======== Provided material
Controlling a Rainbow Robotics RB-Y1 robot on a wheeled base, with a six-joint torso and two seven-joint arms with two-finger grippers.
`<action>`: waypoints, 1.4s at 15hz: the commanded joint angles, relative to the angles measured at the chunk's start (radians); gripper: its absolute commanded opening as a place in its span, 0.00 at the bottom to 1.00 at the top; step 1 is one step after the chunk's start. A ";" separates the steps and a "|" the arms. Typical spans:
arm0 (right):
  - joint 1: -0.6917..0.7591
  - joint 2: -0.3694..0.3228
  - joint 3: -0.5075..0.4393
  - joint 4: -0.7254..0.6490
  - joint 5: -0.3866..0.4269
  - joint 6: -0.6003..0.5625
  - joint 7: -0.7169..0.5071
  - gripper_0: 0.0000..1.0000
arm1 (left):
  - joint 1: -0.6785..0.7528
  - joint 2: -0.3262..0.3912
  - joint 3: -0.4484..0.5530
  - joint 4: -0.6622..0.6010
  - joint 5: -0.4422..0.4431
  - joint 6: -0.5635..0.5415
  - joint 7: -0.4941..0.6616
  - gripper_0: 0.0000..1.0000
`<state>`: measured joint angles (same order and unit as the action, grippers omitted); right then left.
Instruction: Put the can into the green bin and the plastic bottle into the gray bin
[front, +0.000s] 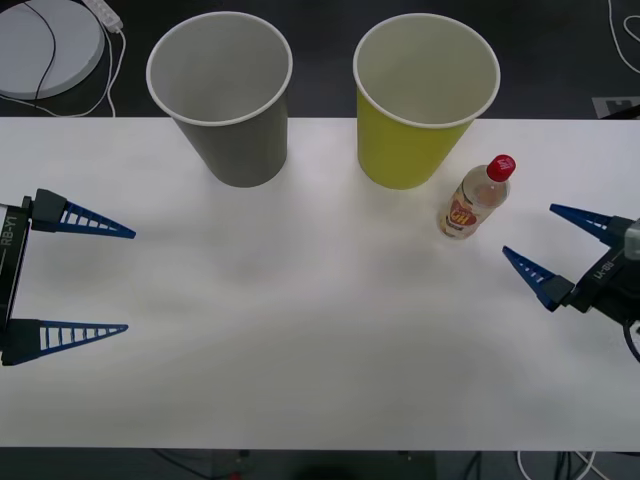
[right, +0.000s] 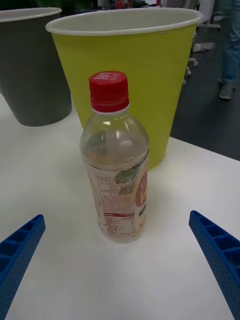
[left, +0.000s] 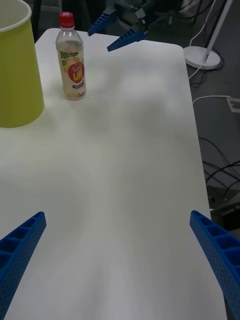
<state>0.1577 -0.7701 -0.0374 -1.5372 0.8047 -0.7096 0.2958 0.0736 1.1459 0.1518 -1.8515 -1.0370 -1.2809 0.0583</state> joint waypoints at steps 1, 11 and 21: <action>-0.023 0.014 0.019 0.000 0.037 0.024 -0.004 1.00 | 0.000 0.000 0.000 0.000 0.000 0.000 0.000 1.00; -0.115 0.067 0.111 0.000 0.100 0.168 -0.015 1.00 | 0.000 0.000 0.000 0.000 0.000 0.000 0.000 1.00; -0.239 0.101 0.175 0.108 0.134 0.179 -0.040 1.00 | 0.000 0.000 0.000 0.000 0.000 0.000 0.000 1.00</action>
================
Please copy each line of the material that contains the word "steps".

● Completed task
`<action>`: waypoints, 1.4s at 15hz: the commanded joint angles, relative to the angles measured at the chunk's start (radians); gripper: its absolute commanded opening as a place in its span, 0.00 at the bottom to 1.00 at the top; step 1 is one step after the chunk's start. A ";" separates the steps and a "|" the arms. Typical spans:
<state>0.1577 -0.7701 -0.0374 -1.5372 0.8047 -0.7096 0.2958 0.0736 1.1459 0.1518 -1.8515 -1.0370 -1.2809 0.0583</state> joint waypoints at steps 1, 11 and 21: <action>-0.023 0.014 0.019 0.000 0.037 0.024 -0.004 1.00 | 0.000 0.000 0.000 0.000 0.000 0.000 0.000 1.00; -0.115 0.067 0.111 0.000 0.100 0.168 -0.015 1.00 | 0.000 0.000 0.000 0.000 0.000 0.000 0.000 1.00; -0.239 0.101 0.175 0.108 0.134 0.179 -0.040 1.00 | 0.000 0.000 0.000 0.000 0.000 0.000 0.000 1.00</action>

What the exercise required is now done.